Fortunately, Washington State does not consider booking photos to be public records. Specifically, RCW 70.48.100 states that “the records of a person confined in jail shall be held in confidence.” The statute lays out several exceptions, such as a court order directing the release of the record. Since the booking photo is taken within the jail and is used for correctional purposes, it is considered confidential under this law. So unlike citizens in other states, those arrested for a crime in Washington state do not have to worry about their booking photo appearing on the internet. Keep in mind that while a booking photo is not available to the public, the record of arrest, conviction, and the police reports are available to the public and can be posted on the internet.

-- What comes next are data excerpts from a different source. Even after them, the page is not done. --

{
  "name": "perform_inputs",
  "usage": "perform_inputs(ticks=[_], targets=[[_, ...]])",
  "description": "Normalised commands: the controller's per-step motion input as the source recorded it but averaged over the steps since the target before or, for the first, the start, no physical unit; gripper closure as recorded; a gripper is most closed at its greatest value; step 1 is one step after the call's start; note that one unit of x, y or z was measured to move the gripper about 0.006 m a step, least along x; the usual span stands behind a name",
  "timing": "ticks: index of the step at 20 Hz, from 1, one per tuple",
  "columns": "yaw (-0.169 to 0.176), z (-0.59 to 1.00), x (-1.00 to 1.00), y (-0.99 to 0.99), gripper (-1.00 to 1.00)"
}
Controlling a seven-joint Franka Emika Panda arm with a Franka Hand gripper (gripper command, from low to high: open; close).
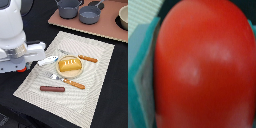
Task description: Interact with the objects in diverse but meaningful ways.
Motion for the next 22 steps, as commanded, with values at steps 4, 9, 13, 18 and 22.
perform_inputs(ticks=[4, 9, 13, 18, 22], targets=[[-0.057, 0.23, 0.28, 0.00, -1.00], [-0.044, 0.27, 0.21, 0.00, -1.00], [0.000, 0.33, 0.30, 0.06, -1.00], [0.100, 0.45, 0.65, 0.35, -1.00], [0.129, 0.29, 0.57, 0.35, -1.00]])
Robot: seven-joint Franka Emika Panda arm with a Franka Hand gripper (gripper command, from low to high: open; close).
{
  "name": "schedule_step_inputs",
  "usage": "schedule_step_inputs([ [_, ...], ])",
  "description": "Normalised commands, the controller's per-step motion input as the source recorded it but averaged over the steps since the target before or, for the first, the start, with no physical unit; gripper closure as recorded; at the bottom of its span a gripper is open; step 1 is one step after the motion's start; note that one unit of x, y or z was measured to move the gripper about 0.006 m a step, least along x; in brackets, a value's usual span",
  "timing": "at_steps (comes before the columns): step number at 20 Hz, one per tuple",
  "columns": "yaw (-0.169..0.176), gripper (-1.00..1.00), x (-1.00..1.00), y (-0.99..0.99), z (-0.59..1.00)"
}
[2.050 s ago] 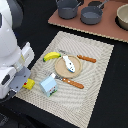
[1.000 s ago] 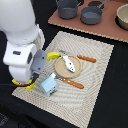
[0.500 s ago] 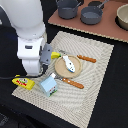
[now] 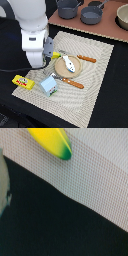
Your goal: Interact with the objects in diverse but meaningful ways.
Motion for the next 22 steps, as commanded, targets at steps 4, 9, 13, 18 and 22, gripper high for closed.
schedule_step_inputs([
  [4, 0.028, -1.0, 0.04, 0.4, -0.07],
  [9, 0.019, -1.0, 0.0, 0.29, -0.15],
  [13, 0.016, -1.0, -0.03, 0.18, -0.19],
  [18, 0.002, -1.0, -0.12, 0.07, -0.27],
  [22, 0.0, -1.0, -0.15, 0.08, -0.34],
])
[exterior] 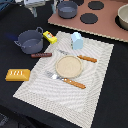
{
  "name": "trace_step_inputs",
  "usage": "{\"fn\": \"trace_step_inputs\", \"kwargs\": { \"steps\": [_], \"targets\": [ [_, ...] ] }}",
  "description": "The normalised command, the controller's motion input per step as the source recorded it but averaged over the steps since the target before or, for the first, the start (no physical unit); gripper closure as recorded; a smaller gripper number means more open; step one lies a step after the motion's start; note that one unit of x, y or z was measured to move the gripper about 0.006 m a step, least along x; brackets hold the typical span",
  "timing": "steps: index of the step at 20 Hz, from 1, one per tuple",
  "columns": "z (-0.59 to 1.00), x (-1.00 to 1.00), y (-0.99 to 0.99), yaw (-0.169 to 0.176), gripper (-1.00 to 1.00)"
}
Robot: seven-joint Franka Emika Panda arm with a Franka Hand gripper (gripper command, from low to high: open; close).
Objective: Interact with the objects in diverse but meaningful ways.
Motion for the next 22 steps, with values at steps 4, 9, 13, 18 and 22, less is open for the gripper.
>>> {"fn": "trace_step_inputs", "kwargs": {
  "steps": [4,9,13,18,22],
  "targets": [
    [0.30,0.49,0.81,0.070,-1.00],
    [0.20,0.41,0.59,0.079,-1.00],
    [0.00,0.38,0.20,0.055,-1.00],
    [-0.03,0.29,0.24,0.062,-1.00],
    [-0.01,0.28,0.42,0.082,-1.00]
  ]
}}
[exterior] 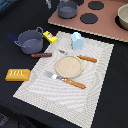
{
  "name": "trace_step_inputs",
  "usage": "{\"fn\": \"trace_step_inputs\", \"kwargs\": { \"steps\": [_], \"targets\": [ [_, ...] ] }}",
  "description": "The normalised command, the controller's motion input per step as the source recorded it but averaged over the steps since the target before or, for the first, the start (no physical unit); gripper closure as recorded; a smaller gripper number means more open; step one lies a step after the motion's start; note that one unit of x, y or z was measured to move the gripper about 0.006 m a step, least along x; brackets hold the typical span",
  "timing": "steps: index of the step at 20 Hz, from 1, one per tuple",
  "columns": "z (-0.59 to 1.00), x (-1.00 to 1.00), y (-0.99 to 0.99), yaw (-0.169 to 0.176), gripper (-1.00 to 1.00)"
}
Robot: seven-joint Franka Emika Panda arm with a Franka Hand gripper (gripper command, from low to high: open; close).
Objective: Interact with the objects in diverse but meaningful ways.
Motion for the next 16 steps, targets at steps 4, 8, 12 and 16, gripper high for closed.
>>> {"fn": "trace_step_inputs", "kwargs": {
  "steps": [4,8,12,16],
  "targets": [
    [0.00,0.28,0.46,0.092,-1.00],
    [-0.01,0.23,0.36,0.077,-1.00],
    [-0.01,0.16,0.12,0.037,-1.00],
    [-0.07,0.08,0.00,0.000,-1.00]
  ]
}}
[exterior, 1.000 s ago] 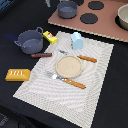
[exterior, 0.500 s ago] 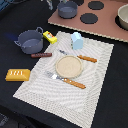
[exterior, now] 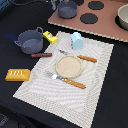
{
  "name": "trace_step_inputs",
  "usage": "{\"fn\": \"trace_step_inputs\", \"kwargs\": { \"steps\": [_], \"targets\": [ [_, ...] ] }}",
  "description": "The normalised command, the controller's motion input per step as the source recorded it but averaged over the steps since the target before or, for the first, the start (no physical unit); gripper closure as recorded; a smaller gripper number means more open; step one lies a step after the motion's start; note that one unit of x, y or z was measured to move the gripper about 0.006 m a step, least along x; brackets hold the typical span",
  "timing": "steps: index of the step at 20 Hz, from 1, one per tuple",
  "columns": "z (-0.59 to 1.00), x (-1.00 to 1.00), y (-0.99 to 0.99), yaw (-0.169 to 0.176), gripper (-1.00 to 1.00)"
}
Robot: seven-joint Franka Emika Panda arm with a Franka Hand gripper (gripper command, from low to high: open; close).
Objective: Interact with the objects in diverse but meaningful ways.
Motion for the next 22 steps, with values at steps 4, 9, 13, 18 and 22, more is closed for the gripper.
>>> {"fn": "trace_step_inputs", "kwargs": {
  "steps": [4,9,13,18,22],
  "targets": [
    [-0.09,0.03,0.00,0.000,-1.00],
    [-0.08,0.07,0.03,0.000,-1.00],
    [-0.06,0.10,0.06,0.000,-1.00],
    [-0.07,0.08,0.07,0.001,-1.00],
    [-0.11,0.04,0.06,0.005,-1.00]
  ]
}}
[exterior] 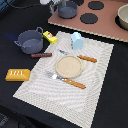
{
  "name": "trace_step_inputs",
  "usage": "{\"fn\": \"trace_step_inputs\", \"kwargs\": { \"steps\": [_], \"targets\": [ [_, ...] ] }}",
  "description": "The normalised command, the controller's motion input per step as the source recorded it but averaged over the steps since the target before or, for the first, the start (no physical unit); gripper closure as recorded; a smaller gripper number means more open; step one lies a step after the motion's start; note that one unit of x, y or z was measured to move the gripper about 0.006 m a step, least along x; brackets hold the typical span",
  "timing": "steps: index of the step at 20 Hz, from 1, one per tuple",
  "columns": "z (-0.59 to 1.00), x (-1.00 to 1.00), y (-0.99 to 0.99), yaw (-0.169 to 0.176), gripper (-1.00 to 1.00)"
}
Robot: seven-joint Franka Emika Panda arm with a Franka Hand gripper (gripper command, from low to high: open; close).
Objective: Interact with the objects in diverse but meaningful ways.
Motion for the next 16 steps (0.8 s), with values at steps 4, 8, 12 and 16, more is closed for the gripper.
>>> {"fn": "trace_step_inputs", "kwargs": {
  "steps": [4,8,12,16],
  "targets": [
    [-0.09,0.04,0.06,0.005,-1.00],
    [-0.08,0.03,0.05,0.004,-1.00],
    [-0.06,0.01,0.05,0.006,1.00],
    [-0.07,0.00,0.05,0.010,1.00]
  ]
}}
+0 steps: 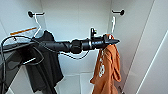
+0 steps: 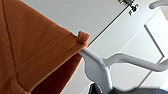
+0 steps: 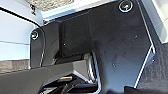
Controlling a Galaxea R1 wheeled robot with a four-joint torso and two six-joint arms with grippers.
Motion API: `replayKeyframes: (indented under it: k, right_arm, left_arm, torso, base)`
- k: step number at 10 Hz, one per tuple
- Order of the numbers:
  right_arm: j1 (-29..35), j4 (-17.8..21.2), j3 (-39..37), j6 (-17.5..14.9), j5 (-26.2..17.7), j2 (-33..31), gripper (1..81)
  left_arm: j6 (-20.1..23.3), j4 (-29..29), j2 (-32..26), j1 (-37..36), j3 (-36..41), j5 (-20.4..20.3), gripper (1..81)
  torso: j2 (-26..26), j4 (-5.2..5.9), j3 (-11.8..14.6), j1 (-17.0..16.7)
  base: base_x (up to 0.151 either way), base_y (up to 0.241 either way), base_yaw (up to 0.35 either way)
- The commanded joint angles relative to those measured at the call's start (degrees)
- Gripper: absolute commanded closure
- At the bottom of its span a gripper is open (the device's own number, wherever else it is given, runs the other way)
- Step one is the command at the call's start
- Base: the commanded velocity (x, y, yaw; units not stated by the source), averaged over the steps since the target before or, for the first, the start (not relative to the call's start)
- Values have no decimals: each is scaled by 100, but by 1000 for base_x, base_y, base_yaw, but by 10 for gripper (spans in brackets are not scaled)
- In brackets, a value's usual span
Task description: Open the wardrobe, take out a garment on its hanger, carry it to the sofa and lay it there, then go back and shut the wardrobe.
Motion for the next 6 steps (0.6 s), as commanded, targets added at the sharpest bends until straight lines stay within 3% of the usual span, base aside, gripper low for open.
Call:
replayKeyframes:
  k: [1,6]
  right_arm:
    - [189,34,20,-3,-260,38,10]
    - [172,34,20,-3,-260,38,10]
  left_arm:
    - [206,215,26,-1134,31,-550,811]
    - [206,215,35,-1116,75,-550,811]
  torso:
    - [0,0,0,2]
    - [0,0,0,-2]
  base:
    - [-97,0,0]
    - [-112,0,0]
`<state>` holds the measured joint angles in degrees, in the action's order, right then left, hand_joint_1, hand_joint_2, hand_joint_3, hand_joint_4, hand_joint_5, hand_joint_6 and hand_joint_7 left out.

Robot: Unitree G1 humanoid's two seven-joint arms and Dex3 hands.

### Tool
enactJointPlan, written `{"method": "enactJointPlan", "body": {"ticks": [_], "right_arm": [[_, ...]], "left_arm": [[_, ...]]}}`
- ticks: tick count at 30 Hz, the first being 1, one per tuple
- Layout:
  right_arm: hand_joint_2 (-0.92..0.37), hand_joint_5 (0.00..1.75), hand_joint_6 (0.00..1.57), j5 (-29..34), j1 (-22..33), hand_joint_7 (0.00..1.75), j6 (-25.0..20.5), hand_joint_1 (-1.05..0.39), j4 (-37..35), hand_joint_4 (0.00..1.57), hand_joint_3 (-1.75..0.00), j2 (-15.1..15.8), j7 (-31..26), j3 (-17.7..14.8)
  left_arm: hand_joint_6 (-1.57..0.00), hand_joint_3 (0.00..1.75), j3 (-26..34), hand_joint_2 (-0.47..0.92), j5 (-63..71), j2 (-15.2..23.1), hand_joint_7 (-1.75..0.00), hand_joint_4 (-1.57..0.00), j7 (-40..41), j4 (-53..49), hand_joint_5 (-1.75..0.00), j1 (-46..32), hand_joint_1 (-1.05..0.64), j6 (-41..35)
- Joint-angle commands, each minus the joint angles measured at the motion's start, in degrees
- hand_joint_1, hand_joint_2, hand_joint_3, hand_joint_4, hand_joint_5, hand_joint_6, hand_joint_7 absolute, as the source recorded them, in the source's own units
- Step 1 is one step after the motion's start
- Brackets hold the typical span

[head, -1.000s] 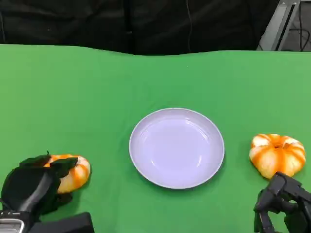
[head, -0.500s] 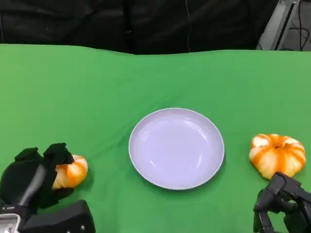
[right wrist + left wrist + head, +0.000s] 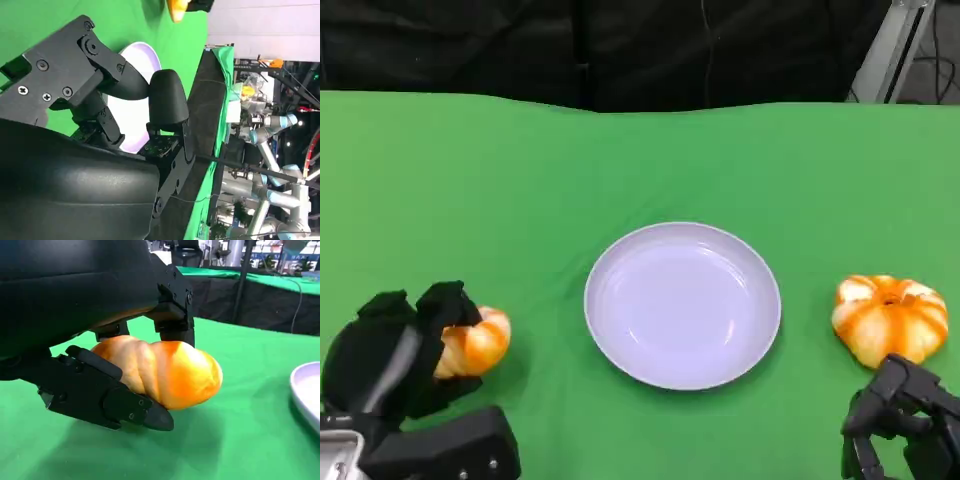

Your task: Grasp the bread from the table and place it into the plate.

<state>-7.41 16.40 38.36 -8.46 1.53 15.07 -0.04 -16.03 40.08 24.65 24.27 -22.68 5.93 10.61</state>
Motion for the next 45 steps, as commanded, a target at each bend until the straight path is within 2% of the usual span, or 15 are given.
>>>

If you do find a Washington State booking photo on the internet, please contact me. I am not convinced that every jail in Washington honors RCW 70.48.100 and some may be unlawfully releasing booking photos to the public.


Work release, and why it works

Let’s say Defendant Donny pleads to DUI in King County District Court and gets a sentence of six months. We’ve already talked about how Donny will likely get good time off, so the six month sentence is actually only four months. The next question is whether Donny can serve those six months as work release? In King County, the prosecutors and judges almost always let a defendant screen for work release on misdemeanor offenses. Defendants who qualify will serve their sentence in the work release portion of the jail, and be allowed to leave the jail to attend work and chemical dependency treatment. The defendant will have to pay for the cost of work release. The specific costs vary depending on the jail but it is typically a sliding scale fee based on the defendant’s income. To give you a ball park idea of the costs, Snohomish County informs me that they charge twice a defendant’s hourly wage per day. So if Donny makes $20 an hour, his work release cost is $40 a day (twice his hourly wage), plus set up costs and other various fees. In the past, Donny could qualify for work release even if he didn’t have a job, because the King County work release facility would let him out of jail every day to look for work. However, based on budget cuts, I have been told that a person actually needs a job before being approved for work release. The work release facility will verify whether the person actually has a job. So those who are self-employed often run into problems. If a defendant is court ordered to do treatment, the defendant can continue with treatment while in the work release program. The work release facility imposes random urine screenings to ensure a defendant is clean and sober when entering the facility. Every work release facility has a minimum sentence length before a defendant can screen for work release. In most cases, a defendant’s sentence must be ten days or more in length (so if the sentence is nine days, the defendant will have to serve straight time. If the sentence is ten days, the defendant can screen for work release).

Bottom line, work release is always more desirable than a straight jail sentence. Unfortunately, not all jurisdictions have a work release facility available. The more progressive jurisdictions, such as King and Snohomish County, have work release programs because they believe an inmate leaving their facility employed is an excellent way to reduce recidivism.